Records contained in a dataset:
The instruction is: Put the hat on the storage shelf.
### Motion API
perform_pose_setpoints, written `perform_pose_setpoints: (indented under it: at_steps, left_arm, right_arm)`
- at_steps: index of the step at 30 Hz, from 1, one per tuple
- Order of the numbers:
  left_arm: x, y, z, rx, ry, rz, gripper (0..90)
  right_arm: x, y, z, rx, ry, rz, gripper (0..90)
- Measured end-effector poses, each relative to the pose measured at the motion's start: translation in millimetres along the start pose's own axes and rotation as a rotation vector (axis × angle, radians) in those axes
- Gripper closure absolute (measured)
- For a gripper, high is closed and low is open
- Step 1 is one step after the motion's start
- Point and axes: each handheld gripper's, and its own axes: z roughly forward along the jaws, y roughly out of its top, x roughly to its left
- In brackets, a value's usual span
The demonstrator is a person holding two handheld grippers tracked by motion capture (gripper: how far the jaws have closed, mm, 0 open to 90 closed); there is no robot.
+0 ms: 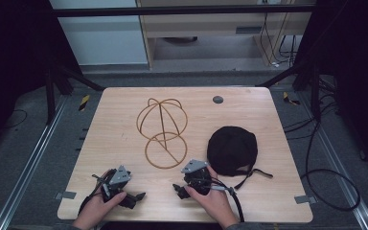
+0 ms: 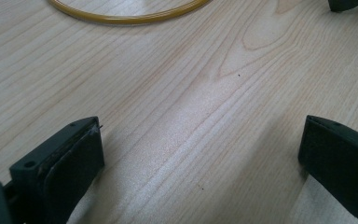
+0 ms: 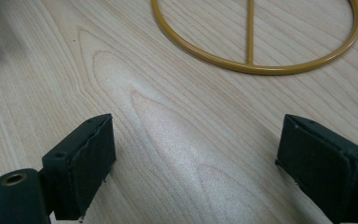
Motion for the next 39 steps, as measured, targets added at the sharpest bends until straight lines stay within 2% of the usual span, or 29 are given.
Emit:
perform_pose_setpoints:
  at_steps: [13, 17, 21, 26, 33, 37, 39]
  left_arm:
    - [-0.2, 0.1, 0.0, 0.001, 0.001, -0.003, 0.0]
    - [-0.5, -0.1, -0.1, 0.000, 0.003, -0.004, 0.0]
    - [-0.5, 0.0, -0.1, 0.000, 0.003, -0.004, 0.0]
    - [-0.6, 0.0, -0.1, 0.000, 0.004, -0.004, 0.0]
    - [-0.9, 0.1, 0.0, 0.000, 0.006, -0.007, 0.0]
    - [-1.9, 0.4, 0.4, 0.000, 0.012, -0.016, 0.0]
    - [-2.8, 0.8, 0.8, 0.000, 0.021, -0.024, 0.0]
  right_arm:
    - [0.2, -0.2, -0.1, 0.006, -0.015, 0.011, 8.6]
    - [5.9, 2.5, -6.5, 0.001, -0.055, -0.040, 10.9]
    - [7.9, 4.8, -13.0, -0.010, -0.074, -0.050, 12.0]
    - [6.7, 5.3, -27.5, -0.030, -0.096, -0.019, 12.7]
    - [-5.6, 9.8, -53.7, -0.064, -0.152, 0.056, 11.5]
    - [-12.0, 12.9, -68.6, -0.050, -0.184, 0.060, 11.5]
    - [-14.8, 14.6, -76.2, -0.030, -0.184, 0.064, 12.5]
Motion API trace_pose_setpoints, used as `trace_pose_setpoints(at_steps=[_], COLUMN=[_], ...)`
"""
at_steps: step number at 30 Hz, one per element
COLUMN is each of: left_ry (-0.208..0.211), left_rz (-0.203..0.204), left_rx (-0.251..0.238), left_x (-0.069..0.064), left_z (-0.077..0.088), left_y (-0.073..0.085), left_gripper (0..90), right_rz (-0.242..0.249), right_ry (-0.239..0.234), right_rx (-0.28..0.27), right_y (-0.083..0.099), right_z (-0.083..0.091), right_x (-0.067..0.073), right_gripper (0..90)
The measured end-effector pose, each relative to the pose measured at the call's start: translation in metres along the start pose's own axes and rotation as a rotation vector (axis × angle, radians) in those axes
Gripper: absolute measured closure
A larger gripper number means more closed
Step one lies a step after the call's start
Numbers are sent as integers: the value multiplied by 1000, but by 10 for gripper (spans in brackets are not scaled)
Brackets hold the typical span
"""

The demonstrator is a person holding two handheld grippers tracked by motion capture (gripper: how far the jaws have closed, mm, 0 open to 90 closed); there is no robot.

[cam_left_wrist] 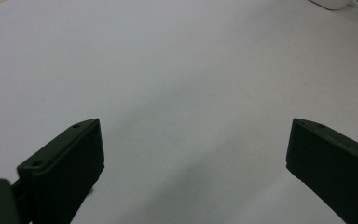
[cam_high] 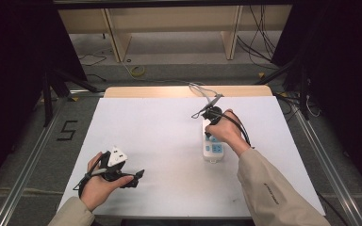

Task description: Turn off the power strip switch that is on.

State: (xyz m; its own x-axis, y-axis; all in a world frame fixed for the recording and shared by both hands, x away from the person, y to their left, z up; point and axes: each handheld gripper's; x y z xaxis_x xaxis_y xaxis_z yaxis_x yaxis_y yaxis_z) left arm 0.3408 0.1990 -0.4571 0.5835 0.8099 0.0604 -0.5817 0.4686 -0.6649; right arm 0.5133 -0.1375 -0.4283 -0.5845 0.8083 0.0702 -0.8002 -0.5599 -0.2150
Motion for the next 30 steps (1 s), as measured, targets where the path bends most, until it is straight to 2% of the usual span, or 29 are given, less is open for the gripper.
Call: trace_pose_setpoints(at_steps=[11, 14, 17, 30], left_ry=[-1, 0, -1, -2], left_rz=[0, 1, 2, 3], left_rx=[1, 1, 1, 4], left_x=[0, 0, 0, 0], left_z=[0, 0, 0, 0], left_y=[0, 0, 0, 0], left_gripper=[36, 38, 38, 38], right_rz=[7, 13, 25, 28], right_ry=[-14, -14, -9, -2], right_rx=[-77, -101, -110, -199], right_y=[3, 5, 6, 20], right_z=[7, 9, 10, 14], right_x=[-2, -2, -3, -5], right_gripper=[900, 853, 844, 665])
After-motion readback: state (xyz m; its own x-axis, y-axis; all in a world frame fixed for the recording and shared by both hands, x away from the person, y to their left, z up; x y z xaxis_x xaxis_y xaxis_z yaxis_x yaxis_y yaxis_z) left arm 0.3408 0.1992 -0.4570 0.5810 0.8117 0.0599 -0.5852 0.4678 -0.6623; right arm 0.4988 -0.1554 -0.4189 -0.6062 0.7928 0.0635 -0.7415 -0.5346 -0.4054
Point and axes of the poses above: each handheld gripper's, and its own axes: z roughly backward along the jaws, y roughly out of its underside, x roughly to its left, and after that the axes turned 8 degrees about x, right-handed
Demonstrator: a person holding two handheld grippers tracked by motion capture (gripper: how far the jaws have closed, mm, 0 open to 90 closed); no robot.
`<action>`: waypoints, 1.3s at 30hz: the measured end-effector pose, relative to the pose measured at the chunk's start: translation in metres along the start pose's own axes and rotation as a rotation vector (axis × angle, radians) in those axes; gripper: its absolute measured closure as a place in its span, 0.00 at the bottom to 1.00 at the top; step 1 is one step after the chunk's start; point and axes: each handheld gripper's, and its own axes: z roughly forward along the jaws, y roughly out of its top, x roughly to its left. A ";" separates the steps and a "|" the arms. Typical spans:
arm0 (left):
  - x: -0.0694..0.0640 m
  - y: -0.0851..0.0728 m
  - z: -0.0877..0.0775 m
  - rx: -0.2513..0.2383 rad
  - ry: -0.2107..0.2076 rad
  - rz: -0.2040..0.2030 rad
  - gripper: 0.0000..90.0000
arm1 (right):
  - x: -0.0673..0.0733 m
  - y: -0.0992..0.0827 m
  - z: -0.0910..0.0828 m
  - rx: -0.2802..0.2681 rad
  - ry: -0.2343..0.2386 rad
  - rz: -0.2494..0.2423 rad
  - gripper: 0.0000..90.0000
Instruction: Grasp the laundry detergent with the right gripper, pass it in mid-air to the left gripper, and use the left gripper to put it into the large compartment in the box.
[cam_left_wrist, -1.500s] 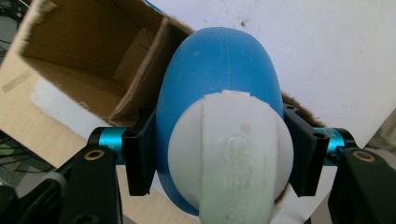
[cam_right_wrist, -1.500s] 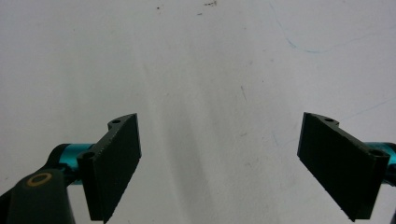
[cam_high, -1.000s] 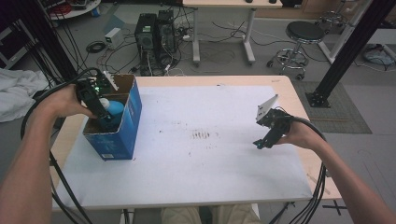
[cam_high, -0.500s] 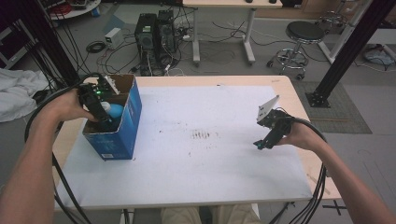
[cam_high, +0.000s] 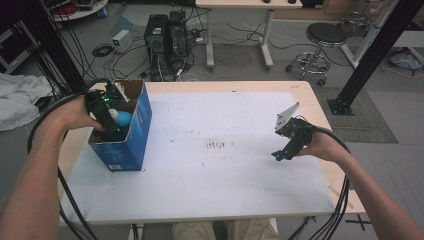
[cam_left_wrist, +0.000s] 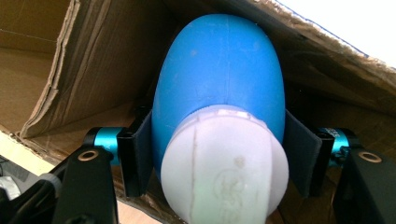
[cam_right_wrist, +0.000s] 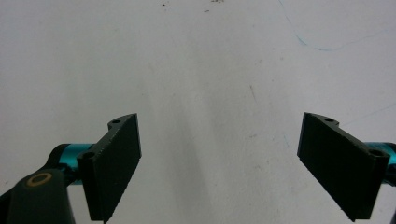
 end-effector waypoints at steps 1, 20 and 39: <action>0.000 0.000 0.000 0.001 -0.001 -0.001 0.37 | 0.000 0.000 0.000 0.001 0.000 0.000 0.14; -0.001 -0.001 -0.005 -0.007 0.025 -0.019 0.24 | 0.001 0.000 0.001 0.007 0.002 -0.002 0.14; -0.003 0.000 -0.034 -0.016 0.082 -0.019 0.20 | 0.002 0.000 0.001 0.004 0.002 -0.003 0.14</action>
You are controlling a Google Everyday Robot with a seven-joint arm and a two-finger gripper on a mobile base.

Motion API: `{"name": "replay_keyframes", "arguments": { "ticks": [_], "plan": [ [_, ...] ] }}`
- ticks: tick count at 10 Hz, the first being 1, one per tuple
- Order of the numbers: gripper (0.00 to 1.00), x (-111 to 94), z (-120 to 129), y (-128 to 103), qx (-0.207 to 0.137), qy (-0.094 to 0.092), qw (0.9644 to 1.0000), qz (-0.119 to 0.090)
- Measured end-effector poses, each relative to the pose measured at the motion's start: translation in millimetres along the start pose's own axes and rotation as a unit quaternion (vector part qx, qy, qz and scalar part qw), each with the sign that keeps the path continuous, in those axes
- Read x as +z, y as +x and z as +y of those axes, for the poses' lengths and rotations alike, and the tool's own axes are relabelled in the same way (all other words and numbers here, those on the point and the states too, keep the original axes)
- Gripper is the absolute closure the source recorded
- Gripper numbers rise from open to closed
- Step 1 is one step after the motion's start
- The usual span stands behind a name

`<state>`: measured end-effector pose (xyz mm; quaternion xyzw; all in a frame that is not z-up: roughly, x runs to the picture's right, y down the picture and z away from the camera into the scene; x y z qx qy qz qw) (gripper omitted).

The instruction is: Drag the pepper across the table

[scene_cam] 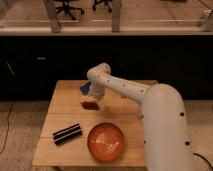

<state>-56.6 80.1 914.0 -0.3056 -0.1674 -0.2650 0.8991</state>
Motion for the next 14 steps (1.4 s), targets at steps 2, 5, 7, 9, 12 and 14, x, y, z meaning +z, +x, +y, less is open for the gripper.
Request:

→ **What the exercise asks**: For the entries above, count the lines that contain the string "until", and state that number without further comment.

→ **Output**: 2